— WHAT THE TASK ASKS —
Across the data below, how many lines have the word "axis" in them? Respond with the number alone.

=== Section Start ===

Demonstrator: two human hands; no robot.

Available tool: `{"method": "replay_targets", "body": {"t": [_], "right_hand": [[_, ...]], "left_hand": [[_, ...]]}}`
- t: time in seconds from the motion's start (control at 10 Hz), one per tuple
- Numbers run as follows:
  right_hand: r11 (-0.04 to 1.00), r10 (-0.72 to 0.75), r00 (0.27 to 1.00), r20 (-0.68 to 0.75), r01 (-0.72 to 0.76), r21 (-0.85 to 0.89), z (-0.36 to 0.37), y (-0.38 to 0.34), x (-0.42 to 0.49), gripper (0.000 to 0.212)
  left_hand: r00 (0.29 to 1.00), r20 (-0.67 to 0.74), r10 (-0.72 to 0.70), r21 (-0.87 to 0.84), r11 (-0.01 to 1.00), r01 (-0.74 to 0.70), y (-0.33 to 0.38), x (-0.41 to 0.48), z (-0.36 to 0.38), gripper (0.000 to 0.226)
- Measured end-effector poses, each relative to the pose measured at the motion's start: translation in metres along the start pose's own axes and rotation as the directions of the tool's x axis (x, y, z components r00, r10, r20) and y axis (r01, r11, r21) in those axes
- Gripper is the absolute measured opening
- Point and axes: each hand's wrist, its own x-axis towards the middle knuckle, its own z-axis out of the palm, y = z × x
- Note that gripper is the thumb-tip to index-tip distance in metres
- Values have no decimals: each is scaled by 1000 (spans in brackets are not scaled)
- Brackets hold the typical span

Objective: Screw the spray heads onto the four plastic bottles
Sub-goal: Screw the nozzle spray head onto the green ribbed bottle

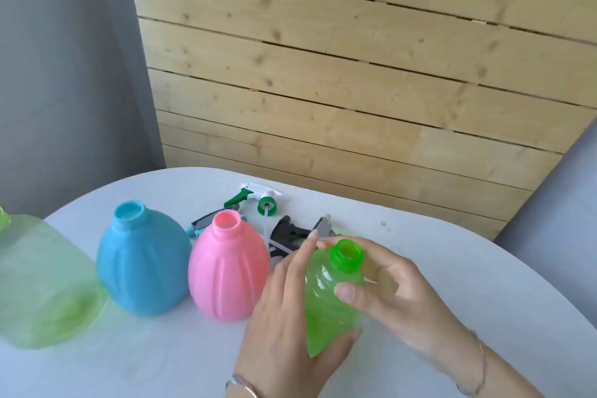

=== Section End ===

— RESPONSE TO THIS TASK —
2